By Jeanine Tan, TODAY | Posted: 04 August 2006 1059 hrs
Poor Lindsay Lohan. Last week, the 20-year-old actress got a dressing down from James G Robinson, the head of Morgan Creek — the production house behind her new film Georgia Rules — for partying so hard that her publicist had to make up excuses for her absence from the set.
It became even more embarrassing because his letter to her was leaked to the press and made public.
As expected, the media picked up the news, and not without a little glee, it seems.
There's no question Lohan deserves a dressing down for being irresponsible at work — it is what happens in real life, to real people, after all.
But is the media actually sniggering because Lohan finally got caught for her hard-partying ways?
In other words, she who parties hardest must be punished.
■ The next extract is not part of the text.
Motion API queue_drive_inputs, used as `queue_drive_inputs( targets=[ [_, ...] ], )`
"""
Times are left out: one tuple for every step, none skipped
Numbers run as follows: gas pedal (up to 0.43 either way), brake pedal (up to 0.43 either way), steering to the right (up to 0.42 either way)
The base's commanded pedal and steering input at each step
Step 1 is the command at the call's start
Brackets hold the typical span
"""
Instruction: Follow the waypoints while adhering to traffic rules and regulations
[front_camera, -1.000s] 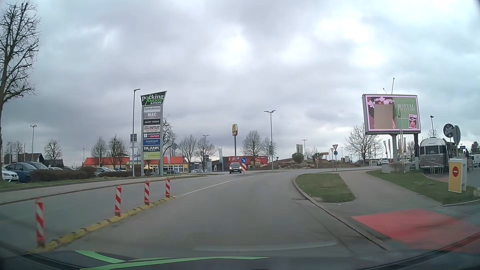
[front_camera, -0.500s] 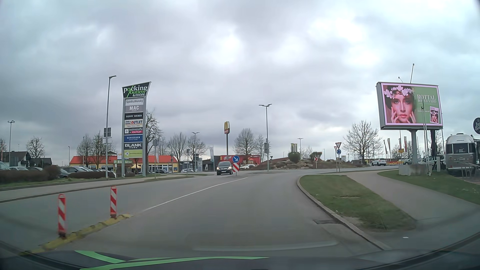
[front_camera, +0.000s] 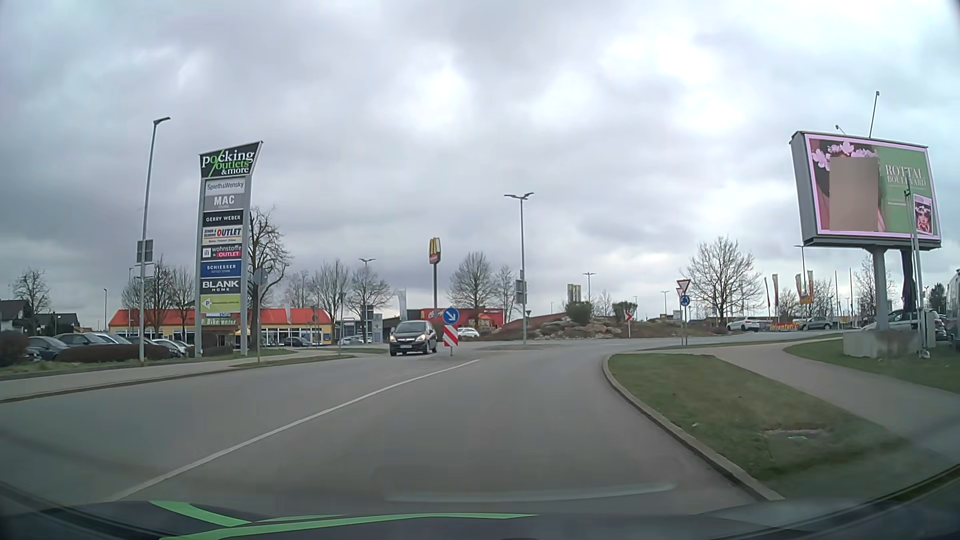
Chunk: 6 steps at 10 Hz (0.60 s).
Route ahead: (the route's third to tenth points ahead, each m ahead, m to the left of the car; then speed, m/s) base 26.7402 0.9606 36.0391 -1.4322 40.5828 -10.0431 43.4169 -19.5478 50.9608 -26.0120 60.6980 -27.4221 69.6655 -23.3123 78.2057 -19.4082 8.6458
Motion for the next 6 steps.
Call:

Note the use of "she", though, because "he" who parties hardest gets away with it and is, in fact, seen as a really cool cat.
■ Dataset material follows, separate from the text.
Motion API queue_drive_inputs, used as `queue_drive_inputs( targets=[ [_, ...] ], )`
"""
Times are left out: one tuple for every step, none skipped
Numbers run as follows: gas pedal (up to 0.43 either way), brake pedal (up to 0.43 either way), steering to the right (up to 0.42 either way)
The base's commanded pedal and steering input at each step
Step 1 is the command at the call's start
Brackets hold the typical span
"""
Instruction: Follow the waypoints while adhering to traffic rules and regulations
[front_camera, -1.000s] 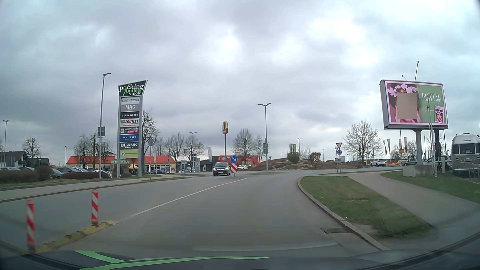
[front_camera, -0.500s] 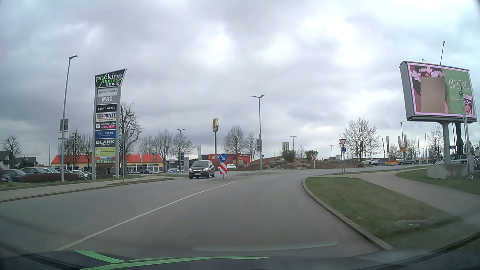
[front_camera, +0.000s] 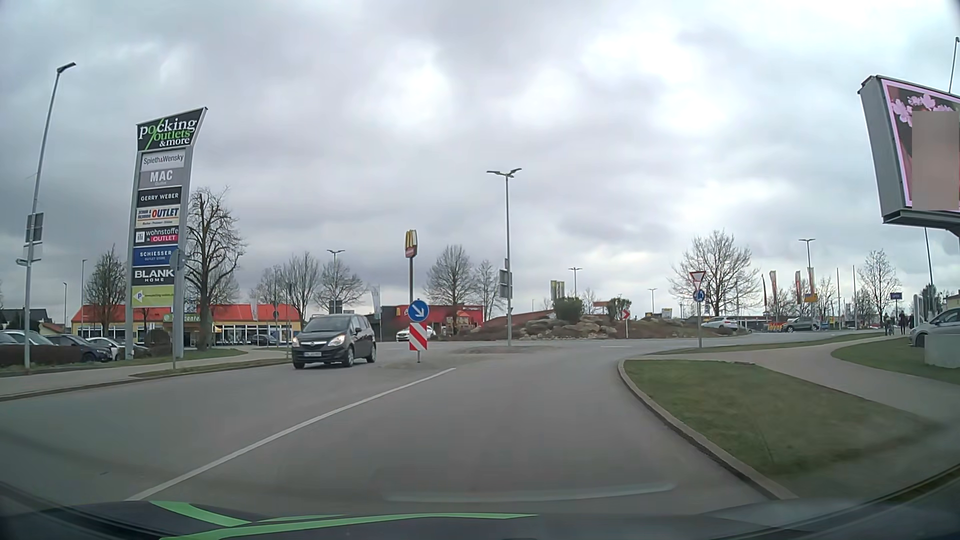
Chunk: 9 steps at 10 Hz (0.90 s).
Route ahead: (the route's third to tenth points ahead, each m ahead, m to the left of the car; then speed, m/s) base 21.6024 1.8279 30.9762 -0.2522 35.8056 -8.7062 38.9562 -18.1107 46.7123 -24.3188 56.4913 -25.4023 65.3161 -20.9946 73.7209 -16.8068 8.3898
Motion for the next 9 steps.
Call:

The proverbial wild child Hollywood starlet has a long history, from flapper era It-girl Clara Bow to Marilyn Monroe to Drew Barrymore, all the way down to her current incarnation in the Lohans of today. What these hard-living women have in common — aside from a love for the fast life and handsome men — is disapproval from the powers that be.
When Bow's promiscuous ways was leaked to the newspapers back in the 1930s, Paramount apparently punished her by limiting her films and cutting her pay.
We are living in a different day and age now and for a studio to treat its actress in such a manner would be unheard of. Of course, these days, studios also don't own their actresses, but the disapproval is there all the same.
Photographs of young starlets partying hard are a favourite of the tabloids.
In fact, visit any celebrity blog and news of Nicole Richie heading out to a club, a tipsy Paris Hilton draped over her boyfriend Stavros Niarchos and Lohan drinking from a martini shaker is commonplace — a bit ironic because these are the kinds of things that ordinary people do.
On the other hand, hard partying actors really need to fight for tabloid space. Passing out drunk in a hotel lobby is one good way, as Kiefer Sutherland learned.
By plastering pictures of every inebriated starlet doing her thing on the pages of tabloids, the media is actually sending out a message that this is the kind of thing that young women should not be doing.
(And maybe they shouldn't, if only for reasons of health or safety.)
Yet at the same time, this is a society where women also get the message that anything men do, they can do too.
Suddenly, the fame game — and with it, gender politics — got a lot more confusing. Take it like a man, but that does not mean you are going to be judged like one.
And by the way, it's not men who do the judging. Every woman who clucks her tongue at such apparently delinquent behaviour from fellow females should also question just whose long-entrenched rules she's basing her opinions on. - TODAY/fa
What a thought provoking piece.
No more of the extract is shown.